Exercise brief — All the data should come back exactly as it was given.

Available data —
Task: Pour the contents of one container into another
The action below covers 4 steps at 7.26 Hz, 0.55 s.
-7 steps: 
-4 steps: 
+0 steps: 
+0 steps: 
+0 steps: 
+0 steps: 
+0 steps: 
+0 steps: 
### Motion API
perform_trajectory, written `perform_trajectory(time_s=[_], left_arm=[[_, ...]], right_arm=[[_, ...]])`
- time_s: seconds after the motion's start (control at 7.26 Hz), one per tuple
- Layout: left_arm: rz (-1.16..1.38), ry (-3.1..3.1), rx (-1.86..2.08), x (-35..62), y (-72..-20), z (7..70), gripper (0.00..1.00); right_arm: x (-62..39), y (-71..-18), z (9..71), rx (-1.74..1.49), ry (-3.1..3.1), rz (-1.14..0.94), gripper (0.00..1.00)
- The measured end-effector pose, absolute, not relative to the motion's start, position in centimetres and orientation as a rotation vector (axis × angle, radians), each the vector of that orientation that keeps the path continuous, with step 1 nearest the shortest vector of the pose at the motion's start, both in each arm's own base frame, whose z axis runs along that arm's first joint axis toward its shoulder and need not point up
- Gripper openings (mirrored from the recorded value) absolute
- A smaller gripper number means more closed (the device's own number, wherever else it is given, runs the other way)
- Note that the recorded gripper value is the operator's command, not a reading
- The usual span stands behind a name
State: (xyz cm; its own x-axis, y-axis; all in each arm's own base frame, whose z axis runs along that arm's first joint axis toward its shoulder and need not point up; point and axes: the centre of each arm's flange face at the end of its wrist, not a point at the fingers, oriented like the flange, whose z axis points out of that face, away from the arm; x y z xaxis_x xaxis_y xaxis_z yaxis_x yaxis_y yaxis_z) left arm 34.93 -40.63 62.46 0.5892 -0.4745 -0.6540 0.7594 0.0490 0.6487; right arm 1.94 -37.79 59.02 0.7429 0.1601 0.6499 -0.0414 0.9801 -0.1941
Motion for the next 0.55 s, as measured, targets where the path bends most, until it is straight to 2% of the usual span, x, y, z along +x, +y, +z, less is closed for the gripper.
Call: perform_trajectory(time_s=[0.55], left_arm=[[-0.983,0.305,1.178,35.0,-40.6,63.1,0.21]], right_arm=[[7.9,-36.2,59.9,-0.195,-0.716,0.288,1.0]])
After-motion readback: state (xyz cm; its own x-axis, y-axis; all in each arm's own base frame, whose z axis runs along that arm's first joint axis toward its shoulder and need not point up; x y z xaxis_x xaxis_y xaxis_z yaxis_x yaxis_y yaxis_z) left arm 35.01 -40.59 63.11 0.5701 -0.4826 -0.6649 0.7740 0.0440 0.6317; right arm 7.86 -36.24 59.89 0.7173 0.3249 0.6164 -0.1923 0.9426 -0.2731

Solved exercise —
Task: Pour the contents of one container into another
The action below covers 4 steps at 7.26 Hz, 0.55 s.
-7 steps: 
-4 steps: 
+0 steps: 
+0 steps: 
+0 steps: 
+0 steps: 
+0 steps: 
+0 steps: 
### Motion API
perform_trajectory, written `perform_trajectory(time_s=[_], left_arm=[[_, ...]], right_arm=[[_, ...]])`
- time_s: seconds after the motion's start (control at 7.26 Hz), one per tuple
- Layout: left_arm: rz (-1.16..1.38), ry (-3.1..3.1), rx (-1.86..2.08), x (-35..62), y (-72..-20), z (7..70), gripper (0.00..1.00); right_arm: x (-62..39), y (-71..-18), z (9..71), rx (-1.74..1.49), ry (-3.1..3.1), rz (-1.14..0.94), gripper (0.00..1.00)
- The measured end-effector pose, absolute, not relative to the motion's start, position in centimetres and orientation as a rotation vector (axis × angle, radians), each the vector of that orientation that keeps the path continuous, with step 1 nearest the shortest vector of the pose at the motion's start, both in each arm's own base frame, whose z axis runs along that arm's first joint axis toward its shoulder and need not point up
- Gripper openings (mirrored from the recorded value) absolute
- A smaller gripper number means more closed (the device's own number, wherever else it is given, runs the other way)
- Note that the recorded gripper value is the operator's command, not a reading
- The usual span stands behind a name
State: (xyz cm; its own x-axis, y-axis; all in each arm's own base frame, whose z axis runs along that arm's first joint axis toward its shoulder and need not point up; point and axes: the centre of each arm's flange face at the end of its wrist, not a point at the fingers, oriented like the flange, whose z axis points out of that face, away from the arm; x y z xaxis_x xaxis_y xaxis_z yaxis_x yaxis_y yaxis_z) left arm 34.93 -40.63 62.46 0.5892 -0.4745 -0.6540 0.7594 0.0490 0.6487; right arm 1.94 -37.79 59.02 0.7429 0.1601 0.6499 -0.0414 0.9801 -0.1941
Motion for the next 0.55 s, as measured, targets where the path bends most, until it is straight to 2% of the usual span, x, y, z along +x, +y, +z, less is closed for the gripper.
Call: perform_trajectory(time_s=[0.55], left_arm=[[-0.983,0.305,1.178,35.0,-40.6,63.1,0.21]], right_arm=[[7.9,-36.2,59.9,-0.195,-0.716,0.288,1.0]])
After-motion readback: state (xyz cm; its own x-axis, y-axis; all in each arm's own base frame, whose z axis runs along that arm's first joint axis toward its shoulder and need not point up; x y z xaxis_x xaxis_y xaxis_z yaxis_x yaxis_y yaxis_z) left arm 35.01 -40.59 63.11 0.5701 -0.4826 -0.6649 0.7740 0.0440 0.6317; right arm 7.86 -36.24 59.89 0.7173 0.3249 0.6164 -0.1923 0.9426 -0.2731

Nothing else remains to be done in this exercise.